So the video of GSD judging is up 






German Shepherd Dogs | Breed Judging 2022







www.westminsterkennelclub.org





This is the entry, so you know who you’re looking at:






Breed results







www.westminsterkennelclub.org


----------



## WNGD (Jan 15, 2005)

Beautiful dogs.
But why do the handlers look like they've never run with those dogs a day in their lives?


----------



## Sunsilver (Apr 8, 2014)

Please tell me that's NOT Jimmy Moses handling him in this photo!!   
If so, when did he get so OLD?






Gem-N-I River of UrLoved


Pedigree information about the German Shepherd Dog Gem-N-I River of UrLoved




www.pedigreedatabase.com





I knew he must have quite a bit of Dallas in his ped the moment I saw his photo! Yup, line bred 4,4-5-4.


----------



## Fodder (Oct 21, 2007)

AKD said:


> I have one of those .. I guess I don't have the required skills. Not surprising.


…or Trin just doesn’t have the coat for that look. He’s a showline afterall 😉 My first females coat was pretty tight, i’d never be able to achieve these results.


----------



## Sunsilver (Apr 8, 2014)

Oh yes, the difference in the coats between my showline and working line female were like night and day! Star (showline) had SO much more undercoat than Eska!


----------



## Fodder (Oct 21, 2007)

WNGD said:


> Beautiful dogs.
> But why do the handlers look like they've never run with those dogs a day in their lives?


bc anyone who matters to them is looking at the dog 😉


----------



## AKD (Jul 18, 2020)

Fodder said:


> …or Trin just doesn’t have the coat for that look. He’s a showline afterall 😉 My first females coat was pretty tight, i’d never be able to achieve these results.

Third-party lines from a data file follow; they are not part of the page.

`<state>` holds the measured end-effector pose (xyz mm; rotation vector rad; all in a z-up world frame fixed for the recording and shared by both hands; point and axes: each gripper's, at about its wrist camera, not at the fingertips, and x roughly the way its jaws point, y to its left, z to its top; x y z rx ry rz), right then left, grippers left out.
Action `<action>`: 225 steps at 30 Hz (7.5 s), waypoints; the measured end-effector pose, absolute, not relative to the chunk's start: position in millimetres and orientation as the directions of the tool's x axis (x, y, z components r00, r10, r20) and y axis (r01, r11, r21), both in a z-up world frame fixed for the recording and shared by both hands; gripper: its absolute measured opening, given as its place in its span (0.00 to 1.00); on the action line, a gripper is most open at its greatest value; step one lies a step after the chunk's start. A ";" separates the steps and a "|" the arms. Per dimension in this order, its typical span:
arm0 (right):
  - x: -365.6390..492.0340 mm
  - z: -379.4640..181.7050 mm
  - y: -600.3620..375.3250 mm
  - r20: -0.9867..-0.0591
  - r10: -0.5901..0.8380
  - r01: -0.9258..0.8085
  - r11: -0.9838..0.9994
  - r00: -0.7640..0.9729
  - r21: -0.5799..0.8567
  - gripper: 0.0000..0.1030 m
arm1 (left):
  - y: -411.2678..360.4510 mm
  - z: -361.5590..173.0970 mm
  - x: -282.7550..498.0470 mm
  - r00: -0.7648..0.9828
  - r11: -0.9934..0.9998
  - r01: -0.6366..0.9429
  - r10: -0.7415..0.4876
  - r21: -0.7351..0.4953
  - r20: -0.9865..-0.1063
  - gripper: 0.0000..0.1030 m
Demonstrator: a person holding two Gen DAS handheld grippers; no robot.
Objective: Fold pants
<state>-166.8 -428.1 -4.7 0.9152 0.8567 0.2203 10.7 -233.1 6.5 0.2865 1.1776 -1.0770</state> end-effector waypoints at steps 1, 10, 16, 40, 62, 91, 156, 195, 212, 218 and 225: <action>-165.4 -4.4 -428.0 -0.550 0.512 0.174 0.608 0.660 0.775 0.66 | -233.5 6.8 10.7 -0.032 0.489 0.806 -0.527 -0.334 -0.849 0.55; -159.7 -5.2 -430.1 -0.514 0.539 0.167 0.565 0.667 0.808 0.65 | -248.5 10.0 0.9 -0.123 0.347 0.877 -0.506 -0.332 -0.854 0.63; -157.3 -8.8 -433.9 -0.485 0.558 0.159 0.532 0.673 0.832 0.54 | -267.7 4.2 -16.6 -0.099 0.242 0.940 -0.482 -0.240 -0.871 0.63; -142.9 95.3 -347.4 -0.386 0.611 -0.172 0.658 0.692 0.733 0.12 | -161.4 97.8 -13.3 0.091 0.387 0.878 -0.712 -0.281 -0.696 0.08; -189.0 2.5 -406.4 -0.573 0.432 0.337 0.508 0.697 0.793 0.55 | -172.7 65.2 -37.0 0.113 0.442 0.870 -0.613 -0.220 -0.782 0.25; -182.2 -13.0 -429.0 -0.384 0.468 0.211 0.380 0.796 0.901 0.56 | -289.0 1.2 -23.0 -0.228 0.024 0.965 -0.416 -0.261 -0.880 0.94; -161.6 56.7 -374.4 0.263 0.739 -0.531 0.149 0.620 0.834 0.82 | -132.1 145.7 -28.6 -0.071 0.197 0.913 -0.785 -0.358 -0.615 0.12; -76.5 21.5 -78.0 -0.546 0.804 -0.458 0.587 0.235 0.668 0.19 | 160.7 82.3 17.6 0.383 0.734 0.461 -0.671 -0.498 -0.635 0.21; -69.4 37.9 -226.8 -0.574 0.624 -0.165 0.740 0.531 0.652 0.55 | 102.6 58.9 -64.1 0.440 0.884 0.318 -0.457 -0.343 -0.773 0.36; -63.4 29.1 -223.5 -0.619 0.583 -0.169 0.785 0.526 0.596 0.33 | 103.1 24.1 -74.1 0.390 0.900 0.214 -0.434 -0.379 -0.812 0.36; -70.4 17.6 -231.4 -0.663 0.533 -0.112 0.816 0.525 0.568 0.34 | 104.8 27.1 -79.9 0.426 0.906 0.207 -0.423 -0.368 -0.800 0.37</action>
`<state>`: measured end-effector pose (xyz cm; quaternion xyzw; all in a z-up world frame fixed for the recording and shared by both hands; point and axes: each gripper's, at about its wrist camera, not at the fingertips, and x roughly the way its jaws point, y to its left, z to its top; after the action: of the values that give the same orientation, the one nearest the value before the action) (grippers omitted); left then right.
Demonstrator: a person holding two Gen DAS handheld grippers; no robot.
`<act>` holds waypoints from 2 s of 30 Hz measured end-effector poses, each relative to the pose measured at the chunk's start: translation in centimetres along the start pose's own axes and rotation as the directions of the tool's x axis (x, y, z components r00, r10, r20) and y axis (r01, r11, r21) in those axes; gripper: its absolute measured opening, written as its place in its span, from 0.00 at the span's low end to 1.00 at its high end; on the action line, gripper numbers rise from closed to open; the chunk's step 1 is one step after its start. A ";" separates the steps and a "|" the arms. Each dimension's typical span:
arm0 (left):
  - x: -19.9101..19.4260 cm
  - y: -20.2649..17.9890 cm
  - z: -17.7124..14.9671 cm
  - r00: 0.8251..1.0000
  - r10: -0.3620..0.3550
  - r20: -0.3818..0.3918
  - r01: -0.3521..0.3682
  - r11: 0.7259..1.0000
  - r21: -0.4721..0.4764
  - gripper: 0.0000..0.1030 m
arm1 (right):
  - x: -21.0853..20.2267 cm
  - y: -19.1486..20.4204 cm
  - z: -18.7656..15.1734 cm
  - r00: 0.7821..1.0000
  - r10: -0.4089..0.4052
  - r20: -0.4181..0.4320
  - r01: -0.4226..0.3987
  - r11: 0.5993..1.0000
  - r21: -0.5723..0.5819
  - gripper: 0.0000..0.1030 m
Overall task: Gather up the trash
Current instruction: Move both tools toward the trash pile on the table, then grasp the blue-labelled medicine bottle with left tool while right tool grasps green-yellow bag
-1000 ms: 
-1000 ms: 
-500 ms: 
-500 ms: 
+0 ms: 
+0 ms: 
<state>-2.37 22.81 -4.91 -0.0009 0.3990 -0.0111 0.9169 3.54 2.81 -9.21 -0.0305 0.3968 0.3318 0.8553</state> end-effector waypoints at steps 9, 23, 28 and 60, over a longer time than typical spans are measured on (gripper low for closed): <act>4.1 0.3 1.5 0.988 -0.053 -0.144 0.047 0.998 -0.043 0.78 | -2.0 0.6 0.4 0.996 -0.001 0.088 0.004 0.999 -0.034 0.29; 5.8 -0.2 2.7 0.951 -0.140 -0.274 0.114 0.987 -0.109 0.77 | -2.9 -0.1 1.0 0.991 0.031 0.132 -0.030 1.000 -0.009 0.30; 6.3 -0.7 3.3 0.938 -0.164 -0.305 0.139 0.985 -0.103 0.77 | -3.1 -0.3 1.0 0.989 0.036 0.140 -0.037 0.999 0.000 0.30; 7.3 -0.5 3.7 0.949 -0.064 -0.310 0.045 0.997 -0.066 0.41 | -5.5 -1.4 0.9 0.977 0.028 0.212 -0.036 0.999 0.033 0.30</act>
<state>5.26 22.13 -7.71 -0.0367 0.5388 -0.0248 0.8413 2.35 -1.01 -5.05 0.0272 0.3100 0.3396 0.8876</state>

I think that is the case .. I need to save all the shedded hair and build a coat


----------



## dogfaeries (Feb 22, 2010)

Sunsilver said:


> Please tell me that's NOT Jimmy Moses handling him in this photo!!
> If so, when did he get so OLD?
> 
> 
> ...



No, that’s not Jimmy in the photo, LOL. THIS is Jimmy. And yes he’s getting older.


----------



## HollandN (Aug 12, 2020)

We are all getting old I am curious about the story…oh well Congrats!


----------



## peachygeorgia (Oct 5, 2021)

what a beautiful dog


----------



## Sunsilver (Apr 8, 2014)

HollandN said:


> We are all getting old I am curious about the story…oh well Congrats!


Story? I don't see where anyone mentioned a story. If you're asking about Jimmy, he's been showing dogs since he was a kid. He finished his first champion GSD at age 13. He also handled the first GSD to ever take BIS at Westminister, Covy-Tucker Hill's Manhattan, and now is mainly a breeder and a judge. Covy Tucker Hill German Shepherd Breeders - BIS Ch. Covy-Tucker Hill's Manhattan ROM OFA.


----------



## Hopps (Dec 5, 2021)

Sunsilver said:


> Story? I don't see where anyone mentioned a story. If you're asking about Jimmy, he's been showing dogs since he was a kid. He finished his first champion GSD at age 13. He also handled the first GSD to ever take BIS at Westminister, Covy-Tucker Hill's Manhattan, and now is mainly a breeder and a judge. Covy Tucker Hill German Shepherd Breeders - BIS Ch. Covy-Tucker Hill's Manhattan ROM OFA.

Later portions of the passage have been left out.